Thursday, April 18, 2013

Michael Gove talks nonsense on the history of school holidays

From the Independent website this evening:
Schoolchildren must have shorter holidays and spend more time each day in the classroom so Britain is not disadvantaged in the global economic race, Michael Gove demanded yesterday. 
The Education Secretary warned that the current school timetable is out of date and only fit for the agricultural economy of the 19th century – where children had to have long summer holidays to help in the fields
I have more time for Gove than is usual in Liberal Democrat circles. I support the idea of allowing new providers to open state schools and the teaching unions' arguments against his idea that children should, you know, acquire knowledge from their schooling were merely embarrassing.

But a moment's thought will show that Gove's claim about the origin of the long summer school holiday is nonsense. The schools go back in early September (and even late August here in Leicestershire) just as the harvest is taking place.

An article by Adi Bloom from the TES back in 2009 fills in the details:
It is as regular a fixture of the school calendar as results day: the annual outcry over the length of the summer holidays. Each year, critics bemoan the irrelevance of a system based on farmers’ need to have their children free to help with the harvest. 
But Jacob Middleton, a historian at London University’s Birkbeck College, said this is myth: school summer holidays have nothing to do with the agricultural calendar. 
By the late 18th century, English farms were largely mechanised. Smallholdings were increasingly rare, and inventions such as the threshing machine made it easier to harvest hundreds of acres. “There wasn’t enough work for all the adult men,” Mr Middleton said. “And the Factory Act in the 1830s put increasing restrictions on children in work. So it’s extremely unlikely that children were working.”
It's almost as if the man who thinks himself qualified to dictate what every schoolchild should learn about history hasn't bothered to do any research and just repeated a tired and invalid old argument!

This determination to abolish the long summer holidays has never been attractive to me - we heard a lot of it in the early days of New Labour too.

It arises from two unhealthy trends in modern British society. The first is a lack of faith in our own culture and institutions. Just as David Cameron told us we had to give Margaret Thatcher a state funeral or other countries would think it strange of us, so we have to look over our shoulder at other countries as we decide when our children should go to school.

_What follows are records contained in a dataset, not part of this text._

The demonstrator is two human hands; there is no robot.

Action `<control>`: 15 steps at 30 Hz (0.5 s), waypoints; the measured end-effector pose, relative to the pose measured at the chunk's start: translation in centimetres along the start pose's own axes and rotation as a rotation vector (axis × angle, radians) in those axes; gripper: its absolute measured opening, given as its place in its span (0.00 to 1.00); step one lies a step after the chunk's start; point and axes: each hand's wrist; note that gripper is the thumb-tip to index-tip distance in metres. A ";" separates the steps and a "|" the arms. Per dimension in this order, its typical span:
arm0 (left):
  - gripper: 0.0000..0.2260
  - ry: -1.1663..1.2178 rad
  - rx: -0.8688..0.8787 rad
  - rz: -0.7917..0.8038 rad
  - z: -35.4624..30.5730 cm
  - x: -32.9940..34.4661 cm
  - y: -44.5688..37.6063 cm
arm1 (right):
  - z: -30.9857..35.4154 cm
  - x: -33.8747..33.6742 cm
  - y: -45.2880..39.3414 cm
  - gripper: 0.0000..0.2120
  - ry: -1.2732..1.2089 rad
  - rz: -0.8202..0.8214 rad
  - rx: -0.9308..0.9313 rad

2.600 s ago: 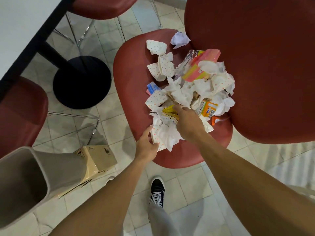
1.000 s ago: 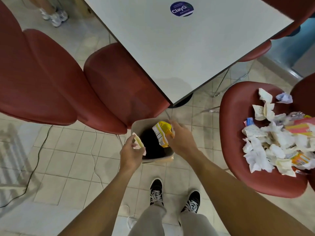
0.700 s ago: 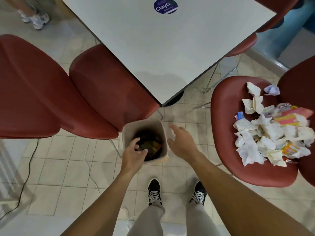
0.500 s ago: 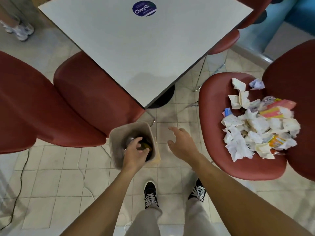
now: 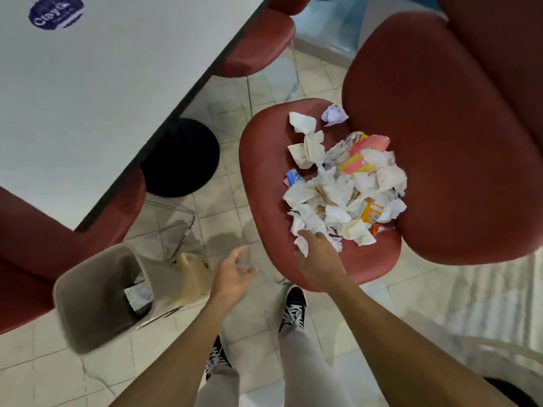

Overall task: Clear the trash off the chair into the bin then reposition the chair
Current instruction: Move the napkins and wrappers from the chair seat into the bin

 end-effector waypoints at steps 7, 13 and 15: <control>0.26 -0.125 -0.022 0.136 -3.6 10.3 -2.5 | -9.4 -2.9 -3.9 0.27 0.010 -0.025 0.188; 0.33 -0.308 -0.029 0.128 -3.8 16.3 -5.3 | -14.8 -3.1 -7.4 0.30 0.186 -0.027 0.195; 0.36 -0.367 -0.022 0.120 -3.5 17.4 -5.7 | -15.6 -2.8 -8.3 0.32 0.223 -0.019 0.174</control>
Point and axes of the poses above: each hand's wrist, its own y-axis away from the middle knuckle, its own x-axis out of the palm, z = x × y, and after that the axes turned 3 degrees about -z, right-handed
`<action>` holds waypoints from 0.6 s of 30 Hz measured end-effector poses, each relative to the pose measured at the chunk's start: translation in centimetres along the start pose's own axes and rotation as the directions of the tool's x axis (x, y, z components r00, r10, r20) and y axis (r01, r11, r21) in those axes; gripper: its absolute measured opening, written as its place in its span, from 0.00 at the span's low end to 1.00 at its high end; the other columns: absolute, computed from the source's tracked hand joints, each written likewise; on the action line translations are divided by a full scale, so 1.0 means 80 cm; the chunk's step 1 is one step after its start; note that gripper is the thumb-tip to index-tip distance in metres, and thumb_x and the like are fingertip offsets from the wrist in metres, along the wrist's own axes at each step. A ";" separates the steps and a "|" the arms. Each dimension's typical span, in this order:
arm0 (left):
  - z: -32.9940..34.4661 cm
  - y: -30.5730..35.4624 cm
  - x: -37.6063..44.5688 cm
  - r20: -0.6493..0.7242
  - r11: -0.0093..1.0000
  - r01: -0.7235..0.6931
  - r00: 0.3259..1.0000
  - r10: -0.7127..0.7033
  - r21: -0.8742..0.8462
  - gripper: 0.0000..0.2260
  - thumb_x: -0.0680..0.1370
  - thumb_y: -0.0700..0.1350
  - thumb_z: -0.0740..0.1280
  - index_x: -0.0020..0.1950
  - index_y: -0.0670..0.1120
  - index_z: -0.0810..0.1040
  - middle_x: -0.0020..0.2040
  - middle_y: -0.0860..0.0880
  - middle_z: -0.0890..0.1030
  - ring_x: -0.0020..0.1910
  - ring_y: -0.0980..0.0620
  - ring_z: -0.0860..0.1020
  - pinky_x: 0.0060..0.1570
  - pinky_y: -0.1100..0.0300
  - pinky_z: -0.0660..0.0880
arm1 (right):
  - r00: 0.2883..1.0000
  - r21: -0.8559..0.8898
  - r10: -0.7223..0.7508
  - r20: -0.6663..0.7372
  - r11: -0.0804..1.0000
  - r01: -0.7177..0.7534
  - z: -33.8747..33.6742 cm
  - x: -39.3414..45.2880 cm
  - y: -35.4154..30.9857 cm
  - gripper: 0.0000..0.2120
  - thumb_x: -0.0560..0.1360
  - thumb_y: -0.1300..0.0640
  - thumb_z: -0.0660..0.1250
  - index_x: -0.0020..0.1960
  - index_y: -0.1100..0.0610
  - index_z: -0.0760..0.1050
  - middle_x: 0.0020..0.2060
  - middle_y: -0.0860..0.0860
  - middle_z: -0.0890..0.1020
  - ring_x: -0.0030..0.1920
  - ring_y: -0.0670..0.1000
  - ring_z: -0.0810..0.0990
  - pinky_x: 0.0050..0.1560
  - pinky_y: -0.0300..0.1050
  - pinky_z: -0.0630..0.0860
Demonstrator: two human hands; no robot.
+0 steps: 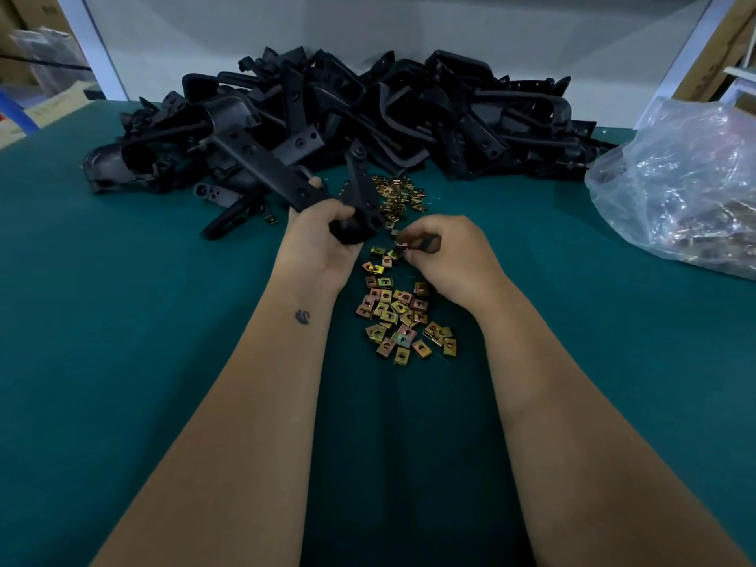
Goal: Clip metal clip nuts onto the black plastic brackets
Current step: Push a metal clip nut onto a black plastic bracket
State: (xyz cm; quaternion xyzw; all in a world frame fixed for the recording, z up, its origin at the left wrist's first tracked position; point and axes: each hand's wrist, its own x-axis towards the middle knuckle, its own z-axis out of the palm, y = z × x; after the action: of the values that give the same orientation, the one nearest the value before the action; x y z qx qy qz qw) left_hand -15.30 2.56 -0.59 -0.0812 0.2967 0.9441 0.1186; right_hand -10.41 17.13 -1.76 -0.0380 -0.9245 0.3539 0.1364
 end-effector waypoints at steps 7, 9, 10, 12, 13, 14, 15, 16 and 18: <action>0.004 -0.001 -0.006 0.084 0.988 0.050 0.994 -0.063 0.149 0.28 0.77 0.32 0.66 0.77 0.40 0.63 0.67 0.39 0.77 0.57 0.44 0.80 0.45 0.53 0.81 | 0.957 0.559 0.126 -0.262 0.828 0.044 0.003 -0.004 -0.021 0.14 0.72 0.68 0.72 0.46 0.48 0.80 0.40 0.45 0.81 0.40 0.37 0.80 0.44 0.30 0.75; 0.005 0.000 -0.008 0.092 0.988 0.051 0.994 -0.065 0.148 0.29 0.77 0.33 0.67 0.77 0.40 0.63 0.66 0.40 0.78 0.55 0.44 0.80 0.46 0.53 0.81 | 0.955 0.665 0.167 -0.246 0.745 0.041 0.004 -0.003 -0.023 0.15 0.71 0.70 0.72 0.46 0.50 0.81 0.40 0.46 0.83 0.41 0.38 0.81 0.45 0.31 0.76; 0.006 -0.001 -0.009 0.095 0.987 0.051 0.993 -0.066 0.152 0.29 0.77 0.33 0.67 0.77 0.40 0.63 0.65 0.40 0.79 0.54 0.45 0.80 0.46 0.54 0.81 | 0.955 0.699 0.184 -0.234 0.714 0.034 0.004 -0.003 -0.023 0.15 0.71 0.71 0.72 0.46 0.51 0.81 0.41 0.46 0.83 0.42 0.40 0.82 0.46 0.32 0.76; 0.006 -0.001 -0.011 0.099 0.986 0.049 0.993 -0.065 0.160 0.29 0.77 0.33 0.67 0.77 0.40 0.63 0.61 0.41 0.80 0.51 0.46 0.81 0.43 0.56 0.81 | 0.952 0.745 0.215 -0.220 0.667 0.022 0.004 -0.002 -0.023 0.14 0.70 0.71 0.73 0.47 0.53 0.82 0.41 0.48 0.85 0.43 0.42 0.83 0.47 0.33 0.77; 0.006 -0.001 -0.011 0.101 0.985 0.049 0.993 -0.066 0.163 0.29 0.77 0.33 0.67 0.77 0.40 0.64 0.59 0.42 0.80 0.50 0.47 0.82 0.42 0.57 0.81 | 0.948 0.761 0.231 -0.221 0.648 0.020 0.004 -0.002 -0.023 0.13 0.70 0.70 0.73 0.47 0.54 0.82 0.41 0.48 0.85 0.43 0.43 0.83 0.47 0.33 0.77; 0.006 -0.001 -0.011 0.104 0.985 0.052 0.992 -0.070 0.167 0.29 0.77 0.33 0.67 0.76 0.40 0.64 0.58 0.42 0.80 0.49 0.47 0.82 0.42 0.57 0.81 | 0.943 0.774 0.245 -0.225 0.633 0.020 0.004 -0.001 -0.022 0.12 0.70 0.70 0.74 0.47 0.55 0.82 0.40 0.48 0.85 0.43 0.43 0.84 0.47 0.33 0.77; 0.006 -0.001 -0.011 0.106 0.983 0.056 0.992 -0.076 0.175 0.29 0.77 0.33 0.67 0.76 0.40 0.64 0.59 0.42 0.80 0.50 0.47 0.82 0.42 0.57 0.81 | 0.939 0.783 0.255 -0.229 0.622 0.022 0.003 -0.001 -0.022 0.12 0.70 0.70 0.74 0.47 0.55 0.82 0.39 0.47 0.85 0.42 0.43 0.84 0.46 0.33 0.77; 0.006 -0.002 -0.011 0.105 0.981 0.061 0.991 -0.082 0.186 0.29 0.77 0.33 0.67 0.77 0.40 0.64 0.60 0.41 0.80 0.51 0.46 0.82 0.42 0.57 0.81 | 0.937 0.790 0.263 -0.231 0.613 0.023 0.003 -0.001 -0.021 0.12 0.70 0.69 0.74 0.47 0.55 0.82 0.39 0.47 0.85 0.42 0.43 0.84 0.46 0.33 0.77; 0.006 -0.002 -0.011 0.107 0.975 0.069 0.990 -0.093 0.209 0.29 0.77 0.33 0.67 0.77 0.40 0.63 0.65 0.40 0.79 0.53 0.46 0.81 0.41 0.56 0.81 | 0.936 0.809 0.270 -0.225 0.587 0.025 0.002 0.000 -0.021 0.11 0.70 0.69 0.74 0.46 0.55 0.82 0.39 0.48 0.85 0.42 0.44 0.83 0.47 0.34 0.77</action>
State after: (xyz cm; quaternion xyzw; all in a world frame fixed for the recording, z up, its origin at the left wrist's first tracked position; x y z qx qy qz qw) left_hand -14.46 2.83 -0.10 -0.0256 0.3812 0.9060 0.1820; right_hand -10.40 15.77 -0.79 -0.0951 -0.6256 0.7281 0.2636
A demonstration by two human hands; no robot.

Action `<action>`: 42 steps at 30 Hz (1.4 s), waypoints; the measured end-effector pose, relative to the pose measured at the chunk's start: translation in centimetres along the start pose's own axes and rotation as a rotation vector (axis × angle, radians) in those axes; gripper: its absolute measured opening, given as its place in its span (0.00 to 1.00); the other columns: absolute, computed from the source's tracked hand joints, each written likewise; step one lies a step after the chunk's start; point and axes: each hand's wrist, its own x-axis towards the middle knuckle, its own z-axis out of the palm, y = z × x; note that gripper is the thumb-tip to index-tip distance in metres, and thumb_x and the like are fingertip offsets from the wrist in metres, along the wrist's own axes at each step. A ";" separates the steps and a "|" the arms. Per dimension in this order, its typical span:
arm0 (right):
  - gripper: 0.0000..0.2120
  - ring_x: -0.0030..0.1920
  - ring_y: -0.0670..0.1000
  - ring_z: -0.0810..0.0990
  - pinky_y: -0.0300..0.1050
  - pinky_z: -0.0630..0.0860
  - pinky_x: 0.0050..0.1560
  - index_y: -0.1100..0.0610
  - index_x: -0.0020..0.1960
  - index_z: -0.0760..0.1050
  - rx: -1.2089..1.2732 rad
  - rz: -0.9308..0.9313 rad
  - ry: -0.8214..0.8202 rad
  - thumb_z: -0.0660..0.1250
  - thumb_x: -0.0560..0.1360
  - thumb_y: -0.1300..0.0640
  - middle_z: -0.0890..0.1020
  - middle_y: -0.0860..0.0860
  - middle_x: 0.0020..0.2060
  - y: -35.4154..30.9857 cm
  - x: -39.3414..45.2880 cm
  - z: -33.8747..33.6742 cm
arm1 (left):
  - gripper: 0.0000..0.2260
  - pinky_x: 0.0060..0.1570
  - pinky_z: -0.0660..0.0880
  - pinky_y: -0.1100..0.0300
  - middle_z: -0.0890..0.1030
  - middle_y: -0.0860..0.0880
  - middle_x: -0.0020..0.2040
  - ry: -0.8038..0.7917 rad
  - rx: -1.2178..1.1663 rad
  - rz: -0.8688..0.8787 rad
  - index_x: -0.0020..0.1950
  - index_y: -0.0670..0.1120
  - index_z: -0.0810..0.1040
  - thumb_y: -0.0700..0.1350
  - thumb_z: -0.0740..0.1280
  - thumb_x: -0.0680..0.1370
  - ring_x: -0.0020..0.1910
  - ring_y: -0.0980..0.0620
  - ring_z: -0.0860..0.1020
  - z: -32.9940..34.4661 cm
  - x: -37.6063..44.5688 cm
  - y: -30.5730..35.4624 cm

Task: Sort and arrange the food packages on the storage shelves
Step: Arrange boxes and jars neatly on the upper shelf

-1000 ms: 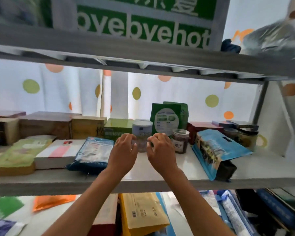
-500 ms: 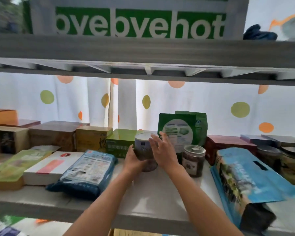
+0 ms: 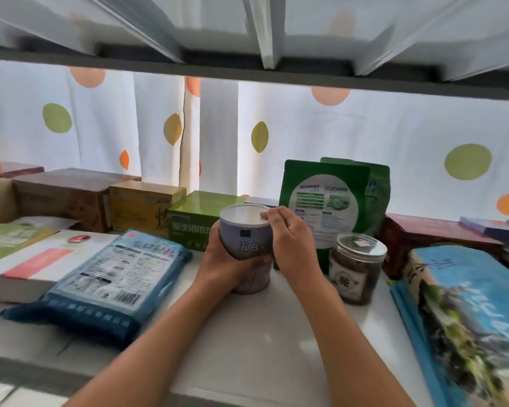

A robust belief in British institutions and the British people used to be on of the more attractive features of Conservatism. That belief is long dead - as the bright young Tory things who wrote Britannia Unchained demonstrated.

The other unhealthy trend is that children cannot possibly fill their time constructively unless they are marshalled by adults. Left to their own devices they will get into trouble, turn feral or be abducted,

So the argument that we should have long summer holidays because children enjoy them is nowhere heard.


Simon said...

Which is all very well and good, but doesn't explain why the school holidays are when they are and as long as they are!

There is of course a difference between English and Scottish schools in that the Scottish schools have their holidays about 3 weeks earlier. This coincides with their earlier August bank holiday and begs the question whether there is a relationship between the last week of the vacation and the August Bank holiday, in which case did English schools have earlier holidays when we too had our August bank holiday at the beginning of the month?

Alternatively, and I suspect more likely, isn't the long summer vacation in British schools merely a reflection of the (longer) summer vacation in British universities, less about 3 weeks each end). That itself dates back to the long summer vacation taken across all administrative, judicial and ecclesiastical institutions, which can hardly be put down to farming, since few people in those institutions would stoop so low, and is much more a reflection of 1 - the long period of ordinary time in the church year following Witsun (and especially the feast of St John), the desire to avoid pestilence in urban areas during the warm summer months and to enjoy country pursuits and, probably above all, the bloody minded conservative desire to carry on doing things the way the Roman's did!

If this is right doesn't the long summer vacation reflect just the sort of values Gove most admires (our religious heritage, aristocratic traditions and appreciation of the classical world)?

One last point. Although he is right to say that other countries have longer school years, it appears that Hong Kong, Singapore and South Korea all have exactly the same arrangements for summer holidays, with the exception that Singapore take their holiday in November-January.

Jonathan Calder said...

I suggest you read the TES article I link to.

Niles said...

His main point - that schools in other countries have longer days and terms - also turns out to be factually wrong.

Vanessa said...

Taking a week off summer and putting it on Christmas could work.

I asked some kids handily lying around in my house if they would prefer 6 and 2 or 5 and 3. They said 5 and 3.

Kids can get a bit bored and restless after 6 to 7 weeks of holidays. In mid-Winter when the days are shorter it is a drag to get out of bed in the dark to go to school. Younger ones get more tired.

It's an extra week in mid-Winter to lie aound in bed and play X-Box, and not have to get out of bed and go to school.